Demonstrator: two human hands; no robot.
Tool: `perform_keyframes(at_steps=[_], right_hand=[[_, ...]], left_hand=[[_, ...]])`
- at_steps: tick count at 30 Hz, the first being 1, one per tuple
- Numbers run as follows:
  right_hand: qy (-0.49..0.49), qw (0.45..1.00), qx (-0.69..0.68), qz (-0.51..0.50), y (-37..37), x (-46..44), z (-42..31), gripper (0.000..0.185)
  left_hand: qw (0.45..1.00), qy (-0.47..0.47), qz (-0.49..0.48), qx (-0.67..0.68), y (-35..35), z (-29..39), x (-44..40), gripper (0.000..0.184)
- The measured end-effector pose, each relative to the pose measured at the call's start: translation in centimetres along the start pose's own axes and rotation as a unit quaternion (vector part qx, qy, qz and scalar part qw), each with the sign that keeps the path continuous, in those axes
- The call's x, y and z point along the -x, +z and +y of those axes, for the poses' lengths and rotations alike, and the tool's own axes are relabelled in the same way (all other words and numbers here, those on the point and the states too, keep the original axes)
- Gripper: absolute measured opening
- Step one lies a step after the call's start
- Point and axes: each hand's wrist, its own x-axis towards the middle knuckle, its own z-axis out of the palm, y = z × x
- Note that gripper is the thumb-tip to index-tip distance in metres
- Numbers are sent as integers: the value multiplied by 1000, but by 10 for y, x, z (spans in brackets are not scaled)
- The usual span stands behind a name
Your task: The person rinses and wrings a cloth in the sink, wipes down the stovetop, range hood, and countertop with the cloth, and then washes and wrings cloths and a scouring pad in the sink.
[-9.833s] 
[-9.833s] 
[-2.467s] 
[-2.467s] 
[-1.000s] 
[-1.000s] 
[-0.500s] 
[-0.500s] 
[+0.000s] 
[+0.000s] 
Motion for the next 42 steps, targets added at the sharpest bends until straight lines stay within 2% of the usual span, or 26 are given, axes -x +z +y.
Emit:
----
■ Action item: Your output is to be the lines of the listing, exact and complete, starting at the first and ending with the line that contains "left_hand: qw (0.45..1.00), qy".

■ Response to the exercise:
Demonstrator: two human hands; no robot.
Tool: `perform_keyframes(at_steps=[_], right_hand=[[_, ...]], left_hand=[[_, ...]])`
- at_steps: tick count at 30 Hz, the first being 1, one per tuple
- Numbers run as follows:
  right_hand: qy (-0.49..0.49), qw (0.45..1.00), qx (-0.69..0.68), qz (-0.51..0.50), y (-37..37), x (-46..44), z (-42..31), gripper (0.000..0.185)
  left_hand: qw (0.45..1.00), qy (-0.47..0.47), qz (-0.49..0.48), qx (-0.67..0.68), y (-35..35), z (-29..39), x (-44..40), gripper (0.000..0.184)

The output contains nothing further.